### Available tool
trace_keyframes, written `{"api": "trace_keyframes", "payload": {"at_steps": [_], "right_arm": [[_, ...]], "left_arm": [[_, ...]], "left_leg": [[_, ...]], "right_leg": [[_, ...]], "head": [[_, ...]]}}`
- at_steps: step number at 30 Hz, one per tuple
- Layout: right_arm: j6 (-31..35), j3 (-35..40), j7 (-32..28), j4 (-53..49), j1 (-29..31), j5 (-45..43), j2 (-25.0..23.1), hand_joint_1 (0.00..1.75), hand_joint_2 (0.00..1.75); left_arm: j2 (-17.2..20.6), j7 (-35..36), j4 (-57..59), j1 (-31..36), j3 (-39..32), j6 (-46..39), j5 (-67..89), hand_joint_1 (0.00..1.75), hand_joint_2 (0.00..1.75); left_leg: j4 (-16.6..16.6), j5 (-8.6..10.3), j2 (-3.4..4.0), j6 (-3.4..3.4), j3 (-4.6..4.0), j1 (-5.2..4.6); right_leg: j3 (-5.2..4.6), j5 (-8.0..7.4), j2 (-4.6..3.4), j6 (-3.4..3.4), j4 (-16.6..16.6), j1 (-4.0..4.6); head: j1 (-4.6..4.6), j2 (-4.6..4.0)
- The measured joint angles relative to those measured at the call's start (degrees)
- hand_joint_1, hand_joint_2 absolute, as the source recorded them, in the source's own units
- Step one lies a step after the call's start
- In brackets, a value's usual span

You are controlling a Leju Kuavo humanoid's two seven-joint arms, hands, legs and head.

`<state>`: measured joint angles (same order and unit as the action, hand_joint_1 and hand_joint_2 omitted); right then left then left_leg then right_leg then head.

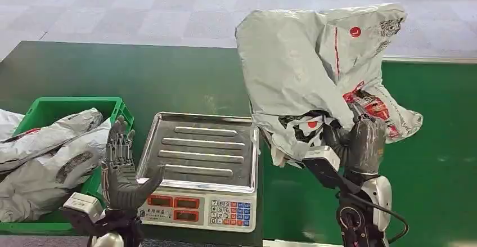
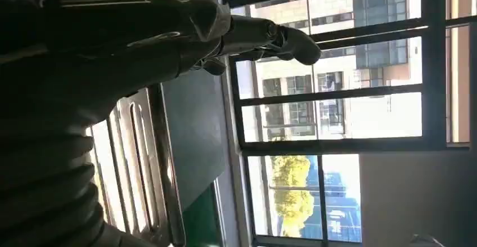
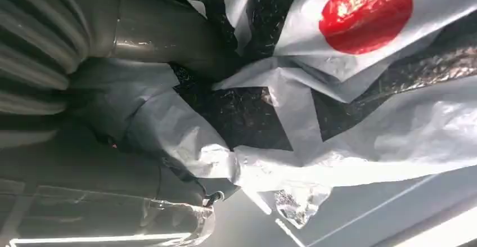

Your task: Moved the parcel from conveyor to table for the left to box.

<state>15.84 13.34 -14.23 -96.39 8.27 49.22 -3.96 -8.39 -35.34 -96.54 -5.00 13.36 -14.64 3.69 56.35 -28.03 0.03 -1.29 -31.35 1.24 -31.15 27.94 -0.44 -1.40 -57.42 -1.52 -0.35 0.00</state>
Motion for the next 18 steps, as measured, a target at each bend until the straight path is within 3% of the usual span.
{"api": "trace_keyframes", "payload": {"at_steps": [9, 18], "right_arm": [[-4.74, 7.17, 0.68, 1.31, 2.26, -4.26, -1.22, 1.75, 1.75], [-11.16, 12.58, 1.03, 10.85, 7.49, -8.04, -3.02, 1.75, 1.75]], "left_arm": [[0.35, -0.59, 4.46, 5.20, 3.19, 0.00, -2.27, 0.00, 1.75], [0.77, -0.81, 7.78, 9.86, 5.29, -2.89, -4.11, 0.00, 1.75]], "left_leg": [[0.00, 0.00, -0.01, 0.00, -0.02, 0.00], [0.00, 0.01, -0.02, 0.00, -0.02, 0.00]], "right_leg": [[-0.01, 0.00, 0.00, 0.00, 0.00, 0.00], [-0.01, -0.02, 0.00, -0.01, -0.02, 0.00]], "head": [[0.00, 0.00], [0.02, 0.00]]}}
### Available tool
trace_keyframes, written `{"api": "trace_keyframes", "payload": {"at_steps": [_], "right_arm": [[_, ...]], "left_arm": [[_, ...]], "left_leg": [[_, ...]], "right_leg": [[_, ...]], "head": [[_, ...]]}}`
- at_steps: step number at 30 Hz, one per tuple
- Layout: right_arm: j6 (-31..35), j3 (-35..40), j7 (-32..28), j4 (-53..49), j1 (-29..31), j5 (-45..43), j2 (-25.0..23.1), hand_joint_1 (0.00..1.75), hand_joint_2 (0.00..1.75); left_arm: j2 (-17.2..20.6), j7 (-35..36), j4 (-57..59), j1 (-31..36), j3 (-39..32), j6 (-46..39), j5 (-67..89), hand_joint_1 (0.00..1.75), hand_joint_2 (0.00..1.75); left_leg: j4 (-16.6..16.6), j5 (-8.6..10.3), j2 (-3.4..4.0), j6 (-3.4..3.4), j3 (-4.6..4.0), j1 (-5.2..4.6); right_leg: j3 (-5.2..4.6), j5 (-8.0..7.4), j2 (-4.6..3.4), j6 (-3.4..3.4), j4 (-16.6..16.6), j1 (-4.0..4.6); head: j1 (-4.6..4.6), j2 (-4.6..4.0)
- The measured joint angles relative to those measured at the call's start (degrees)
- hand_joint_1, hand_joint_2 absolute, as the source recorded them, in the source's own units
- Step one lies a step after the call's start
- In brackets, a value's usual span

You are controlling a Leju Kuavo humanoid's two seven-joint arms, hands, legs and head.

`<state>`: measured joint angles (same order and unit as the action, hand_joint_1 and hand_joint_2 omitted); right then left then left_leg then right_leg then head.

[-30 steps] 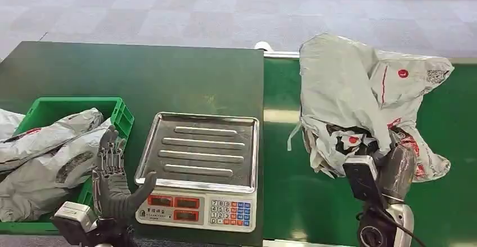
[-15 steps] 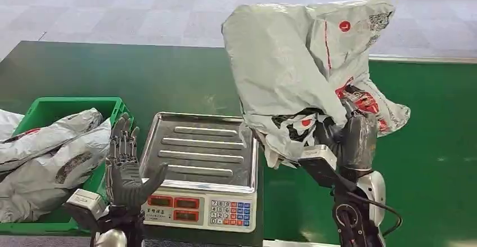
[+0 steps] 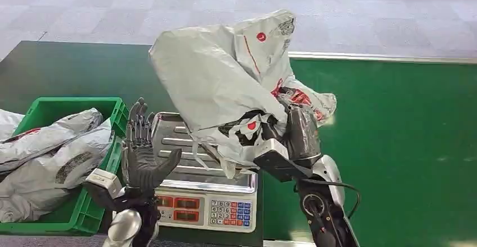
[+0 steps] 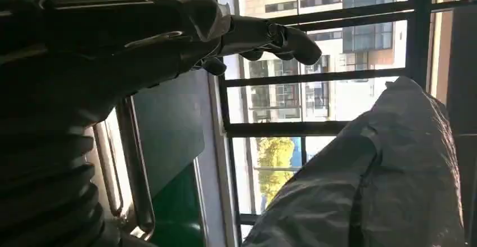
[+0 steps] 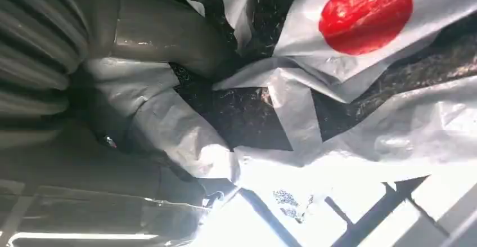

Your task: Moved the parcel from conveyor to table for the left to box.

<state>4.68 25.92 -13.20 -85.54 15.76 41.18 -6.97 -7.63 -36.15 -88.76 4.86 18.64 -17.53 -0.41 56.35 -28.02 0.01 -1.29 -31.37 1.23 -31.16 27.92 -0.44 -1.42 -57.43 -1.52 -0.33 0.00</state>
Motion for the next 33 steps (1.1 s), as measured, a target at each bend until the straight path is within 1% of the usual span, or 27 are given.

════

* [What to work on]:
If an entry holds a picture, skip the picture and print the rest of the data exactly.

* [Solution]:
### Available tool
trace_keyframes, written `{"api": "trace_keyframes", "payload": {"at_steps": [_], "right_arm": [[_, ...]], "left_arm": [[_, ...]], "left_leg": [[_, ...]], "right_leg": [[_, ...]], "head": [[_, ...]]}}`
- at_steps: step number at 30 Hz, one per tuple
- Layout: right_arm: j6 (-31..35), j3 (-35..40), j7 (-32..28), j4 (-53..49), j1 (-29..31), j5 (-45..43), j2 (-25.0..23.1), hand_joint_1 (0.00..1.75), hand_joint_2 (0.00..1.75); left_arm: j2 (-17.2..20.6), j7 (-35..36), j4 (-57..59), j1 (-31..36), j3 (-39..32), j6 (-46..39), j5 (-67..89), hand_joint_1 (0.00..1.75), hand_joint_2 (0.00..1.75); left_leg: j4 (-16.6..16.6), j5 (-8.6..10.3), j2 (-3.4..4.0), j6 (-3.4..3.4), j3 (-4.6..4.0), j1 (-5.2..4.6); right_leg: j3 (-5.2..4.6), j5 (-8.0..7.4), j2 (-4.6..3.4), j6 (-3.4..3.4), j4 (-16.6..16.6), j1 (-4.0..4.6); head: j1 (-4.6..4.6), j2 (-4.6..4.0)
- The measured joint angles relative to those measured at the call's start (degrees)
- hand_joint_1, hand_joint_2 absolute, as the source recorded them, in the source's own units
- Step one lies a step after the call's start
- In brackets, a value's usual span

You are controlling a Leju Kuavo humanoid's two seven-joint arms, hands, legs and head.

`<state>`: measured joint angles (same order and unit as the action, hand_joint_1 and hand_joint_2 omitted); right then left then left_leg then right_leg then head.


Your task: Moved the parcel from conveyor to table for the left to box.

<state>15.84 13.34 -14.23 -96.39 8.27 49.22 -3.96 -8.39 -35.34 -96.54 -5.00 13.36 -14.64 3.69 56.35 -28.03 0.03 -1.29 -31.35 1.24 -31.15 27.94 -0.44 -1.40 -57.42 -1.52 -0.35 0.00</state>
Motion for the next 18 steps, as measured, a target at each bend until the straight path is within 3% of the usual span.
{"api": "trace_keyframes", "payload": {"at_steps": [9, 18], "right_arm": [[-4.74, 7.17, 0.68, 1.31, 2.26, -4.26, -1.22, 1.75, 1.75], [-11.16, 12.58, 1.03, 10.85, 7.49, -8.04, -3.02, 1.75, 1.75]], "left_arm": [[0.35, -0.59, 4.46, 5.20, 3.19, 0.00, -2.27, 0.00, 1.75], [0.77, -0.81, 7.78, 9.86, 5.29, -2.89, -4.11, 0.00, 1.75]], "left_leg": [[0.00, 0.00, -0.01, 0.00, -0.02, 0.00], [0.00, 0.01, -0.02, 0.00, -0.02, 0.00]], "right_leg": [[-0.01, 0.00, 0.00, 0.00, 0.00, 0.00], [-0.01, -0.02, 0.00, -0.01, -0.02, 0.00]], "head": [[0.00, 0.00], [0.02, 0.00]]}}
### Available tool
trace_keyframes, written `{"api": "trace_keyframes", "payload": {"at_steps": [_], "right_arm": [[_, ...]], "left_arm": [[_, ...]], "left_leg": [[_, ...]], "right_leg": [[_, ...]], "head": [[_, ...]]}}`
- at_steps: step number at 30 Hz, one per tuple
- Layout: right_arm: j6 (-31..35), j3 (-35..40), j7 (-32..28), j4 (-53..49), j1 (-29..31), j5 (-45..43), j2 (-25.0..23.1), hand_joint_1 (0.00..1.75), hand_joint_2 (0.00..1.75); left_arm: j2 (-17.2..20.6), j7 (-35..36), j4 (-57..59), j1 (-31..36), j3 (-39..32), j6 (-46..39), j5 (-67..89), hand_joint_1 (0.00..1.75), hand_joint_2 (0.00..1.75); left_leg: j4 (-16.6..16.6), j5 (-8.6..10.3), j2 (-3.4..4.0), j6 (-3.4..3.4), j3 (-4.6..4.0), j1 (-5.2..4.6); right_leg: j3 (-5.2..4.6), j5 (-8.0..7.4), j2 (-4.6..3.4), j6 (-3.4..3.4), j4 (-16.6..16.6), j1 (-4.0..4.6); head: j1 (-4.6..4.6), j2 (-4.6..4.0)
- The measured joint angles relative to those measured at the call's start (degrees)
- hand_joint_1, hand_joint_2 absolute, as the source recorded them, in the source's own units
- Step one lies a step after the call's start
- In brackets, a value's usual span

You are controlling a Leju Kuavo humanoid's two seven-joint arms, hands, legs and head.

`<state>`: measured joint angles (same order and unit as the action, hand_joint_1 and hand_joint_2 omitted); right then left then left_leg then right_leg then head.

[-30 steps] 
[-15 steps] 
[+0 steps] 
[+0 steps] 
[+0 steps] 

Your task: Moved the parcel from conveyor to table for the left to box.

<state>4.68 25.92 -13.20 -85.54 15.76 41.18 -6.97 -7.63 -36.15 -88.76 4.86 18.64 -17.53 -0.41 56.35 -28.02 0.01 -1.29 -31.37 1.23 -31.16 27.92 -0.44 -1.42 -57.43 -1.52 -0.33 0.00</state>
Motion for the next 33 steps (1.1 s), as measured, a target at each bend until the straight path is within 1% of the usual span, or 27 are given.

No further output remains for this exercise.